Action item: From the first line to the last, print the data exactly.

Given information:
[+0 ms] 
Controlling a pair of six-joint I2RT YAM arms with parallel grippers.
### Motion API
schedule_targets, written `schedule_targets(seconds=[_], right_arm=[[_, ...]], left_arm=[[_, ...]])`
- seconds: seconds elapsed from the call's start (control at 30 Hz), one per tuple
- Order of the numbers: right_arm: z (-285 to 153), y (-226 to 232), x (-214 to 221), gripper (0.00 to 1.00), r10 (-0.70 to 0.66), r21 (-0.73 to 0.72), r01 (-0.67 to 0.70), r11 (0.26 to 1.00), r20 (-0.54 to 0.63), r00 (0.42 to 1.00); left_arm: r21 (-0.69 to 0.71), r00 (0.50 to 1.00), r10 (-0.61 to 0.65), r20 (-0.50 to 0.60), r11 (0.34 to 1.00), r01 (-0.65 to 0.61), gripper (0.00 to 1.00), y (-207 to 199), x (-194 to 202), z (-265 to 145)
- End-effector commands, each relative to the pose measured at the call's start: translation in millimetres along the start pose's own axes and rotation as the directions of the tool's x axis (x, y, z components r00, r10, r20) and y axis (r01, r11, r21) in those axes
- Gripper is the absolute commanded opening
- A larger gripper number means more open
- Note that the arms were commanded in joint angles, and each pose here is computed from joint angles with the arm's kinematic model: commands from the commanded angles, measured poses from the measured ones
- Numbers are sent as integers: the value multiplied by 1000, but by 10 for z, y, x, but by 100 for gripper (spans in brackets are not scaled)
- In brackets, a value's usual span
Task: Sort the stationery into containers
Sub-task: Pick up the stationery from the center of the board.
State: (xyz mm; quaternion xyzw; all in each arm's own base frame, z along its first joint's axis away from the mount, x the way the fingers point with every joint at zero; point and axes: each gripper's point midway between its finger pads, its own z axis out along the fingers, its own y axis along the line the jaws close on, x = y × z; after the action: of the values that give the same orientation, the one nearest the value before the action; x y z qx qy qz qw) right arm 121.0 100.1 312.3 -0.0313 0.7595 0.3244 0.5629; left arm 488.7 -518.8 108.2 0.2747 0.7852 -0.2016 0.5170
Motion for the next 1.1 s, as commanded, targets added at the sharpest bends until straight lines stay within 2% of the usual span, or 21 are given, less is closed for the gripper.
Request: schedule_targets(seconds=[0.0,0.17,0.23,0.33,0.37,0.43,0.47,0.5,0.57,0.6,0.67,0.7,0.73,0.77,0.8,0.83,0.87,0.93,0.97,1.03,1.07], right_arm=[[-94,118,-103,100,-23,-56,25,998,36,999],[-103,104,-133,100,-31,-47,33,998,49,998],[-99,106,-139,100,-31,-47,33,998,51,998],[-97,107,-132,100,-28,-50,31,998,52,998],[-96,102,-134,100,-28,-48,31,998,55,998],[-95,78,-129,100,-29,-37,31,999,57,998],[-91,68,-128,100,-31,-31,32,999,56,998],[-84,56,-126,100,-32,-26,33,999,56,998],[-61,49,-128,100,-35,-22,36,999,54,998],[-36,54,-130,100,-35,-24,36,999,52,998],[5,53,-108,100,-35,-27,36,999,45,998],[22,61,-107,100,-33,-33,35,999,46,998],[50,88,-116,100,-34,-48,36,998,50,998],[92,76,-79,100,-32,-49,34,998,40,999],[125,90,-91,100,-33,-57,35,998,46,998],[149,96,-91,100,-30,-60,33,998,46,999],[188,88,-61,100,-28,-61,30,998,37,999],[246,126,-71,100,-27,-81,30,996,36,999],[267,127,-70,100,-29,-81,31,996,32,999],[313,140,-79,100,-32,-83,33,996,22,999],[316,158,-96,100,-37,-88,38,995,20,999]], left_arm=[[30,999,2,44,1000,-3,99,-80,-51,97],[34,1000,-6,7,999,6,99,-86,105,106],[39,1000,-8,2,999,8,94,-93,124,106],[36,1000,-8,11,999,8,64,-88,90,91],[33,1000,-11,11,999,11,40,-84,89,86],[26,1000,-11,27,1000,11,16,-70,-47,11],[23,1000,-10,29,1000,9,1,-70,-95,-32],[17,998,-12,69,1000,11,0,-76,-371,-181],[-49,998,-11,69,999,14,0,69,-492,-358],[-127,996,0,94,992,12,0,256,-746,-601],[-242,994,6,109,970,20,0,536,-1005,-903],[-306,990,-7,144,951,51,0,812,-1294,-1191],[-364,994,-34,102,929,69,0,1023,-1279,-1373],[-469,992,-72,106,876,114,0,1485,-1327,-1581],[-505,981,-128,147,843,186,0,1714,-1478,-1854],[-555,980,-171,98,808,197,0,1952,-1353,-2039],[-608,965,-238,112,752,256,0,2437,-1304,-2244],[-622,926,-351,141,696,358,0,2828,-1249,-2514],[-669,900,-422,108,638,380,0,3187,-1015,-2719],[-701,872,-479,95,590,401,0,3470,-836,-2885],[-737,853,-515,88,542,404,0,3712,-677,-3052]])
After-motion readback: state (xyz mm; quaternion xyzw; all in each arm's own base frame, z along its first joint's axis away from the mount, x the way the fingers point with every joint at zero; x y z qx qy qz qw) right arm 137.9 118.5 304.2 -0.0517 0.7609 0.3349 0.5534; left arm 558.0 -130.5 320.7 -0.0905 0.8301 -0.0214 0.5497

Response area:
[+0 ms] 
Controlling a pair of six-joint I2RT YAM arms with parallel grippers.
### Motion API
schedule_targets, written `schedule_targets(seconds=[_], right_arm=[[_, ...]], left_arm=[[_, ...]])`
- seconds: seconds elapsed from the call's start (control at 30 Hz), one per tuple
- Order of the numbers: right_arm: z (-285 to 153), y (-226 to 232), x (-214 to 221), gripper (0.00 to 1.00), r10 (-0.70 to 0.66), r21 (-0.73 to 0.72), r01 (-0.67 to 0.70), r11 (0.26 to 1.00), r20 (-0.54 to 0.63), r00 (0.42 to 1.00); left_arm: r21 (-0.69 to 0.71), r00 (0.50 to 1.00), r10 (-0.61 to 0.65), r20 (-0.50 to 0.60), r11 (0.34 to 1.00), r01 (-0.65 to 0.61), gripper (0.00 to 1.00), y (-207 to 199), x (-194 to 202), z (-265 to 145)
- End-effector commands, each relative to the pose measured at the call's start: translation in millimetres along the start pose's own axes and rotation as the directions of the tool's x axis (x, y, z components r00, r10, r20) and y axis (r01, r11, r21) in those axes
- Gripper is the absolute commanded opening
- A larger gripper number means more open
- Note that the arms were commanded in joint angles, and each pose here is computed from joint angles with the arm's kinematic model: commands from the commanded angles, measured poses from the measured ones
- Numbers are sent as integers: the value multiplied by 1000, but by 10 for z, y, x, but by 100 for gripper (spans in brackets are not scaled)
- In brackets, a value's usual span
Task: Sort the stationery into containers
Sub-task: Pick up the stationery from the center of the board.
State: (xyz mm; quaternion xyzw; all in each arm's own base frame, z along its first joint's axis away from the mount, x the way the fingers point with every joint at zero; point and axes: each gripper's point midway between its finger pads, its own z axis out along the fingers, its own y axis along the line the jaws close on, x = y × z; after the action: of the values that give the same orientation, the one nearest the value before the action; x y z qx qy qz qw) right arm 121.0 100.1 312.3 -0.0313 0.7595 0.3244 0.5629; left arm 488.7 -518.8 108.2 0.2747 0.7852 -0.2016 0.5170
Motion for the next 1.1 s, as commanded, targets added at the sharpest bends until straight lines stay within 2% of the usual span, or 21 are given, less is closed for the gripper.
Request: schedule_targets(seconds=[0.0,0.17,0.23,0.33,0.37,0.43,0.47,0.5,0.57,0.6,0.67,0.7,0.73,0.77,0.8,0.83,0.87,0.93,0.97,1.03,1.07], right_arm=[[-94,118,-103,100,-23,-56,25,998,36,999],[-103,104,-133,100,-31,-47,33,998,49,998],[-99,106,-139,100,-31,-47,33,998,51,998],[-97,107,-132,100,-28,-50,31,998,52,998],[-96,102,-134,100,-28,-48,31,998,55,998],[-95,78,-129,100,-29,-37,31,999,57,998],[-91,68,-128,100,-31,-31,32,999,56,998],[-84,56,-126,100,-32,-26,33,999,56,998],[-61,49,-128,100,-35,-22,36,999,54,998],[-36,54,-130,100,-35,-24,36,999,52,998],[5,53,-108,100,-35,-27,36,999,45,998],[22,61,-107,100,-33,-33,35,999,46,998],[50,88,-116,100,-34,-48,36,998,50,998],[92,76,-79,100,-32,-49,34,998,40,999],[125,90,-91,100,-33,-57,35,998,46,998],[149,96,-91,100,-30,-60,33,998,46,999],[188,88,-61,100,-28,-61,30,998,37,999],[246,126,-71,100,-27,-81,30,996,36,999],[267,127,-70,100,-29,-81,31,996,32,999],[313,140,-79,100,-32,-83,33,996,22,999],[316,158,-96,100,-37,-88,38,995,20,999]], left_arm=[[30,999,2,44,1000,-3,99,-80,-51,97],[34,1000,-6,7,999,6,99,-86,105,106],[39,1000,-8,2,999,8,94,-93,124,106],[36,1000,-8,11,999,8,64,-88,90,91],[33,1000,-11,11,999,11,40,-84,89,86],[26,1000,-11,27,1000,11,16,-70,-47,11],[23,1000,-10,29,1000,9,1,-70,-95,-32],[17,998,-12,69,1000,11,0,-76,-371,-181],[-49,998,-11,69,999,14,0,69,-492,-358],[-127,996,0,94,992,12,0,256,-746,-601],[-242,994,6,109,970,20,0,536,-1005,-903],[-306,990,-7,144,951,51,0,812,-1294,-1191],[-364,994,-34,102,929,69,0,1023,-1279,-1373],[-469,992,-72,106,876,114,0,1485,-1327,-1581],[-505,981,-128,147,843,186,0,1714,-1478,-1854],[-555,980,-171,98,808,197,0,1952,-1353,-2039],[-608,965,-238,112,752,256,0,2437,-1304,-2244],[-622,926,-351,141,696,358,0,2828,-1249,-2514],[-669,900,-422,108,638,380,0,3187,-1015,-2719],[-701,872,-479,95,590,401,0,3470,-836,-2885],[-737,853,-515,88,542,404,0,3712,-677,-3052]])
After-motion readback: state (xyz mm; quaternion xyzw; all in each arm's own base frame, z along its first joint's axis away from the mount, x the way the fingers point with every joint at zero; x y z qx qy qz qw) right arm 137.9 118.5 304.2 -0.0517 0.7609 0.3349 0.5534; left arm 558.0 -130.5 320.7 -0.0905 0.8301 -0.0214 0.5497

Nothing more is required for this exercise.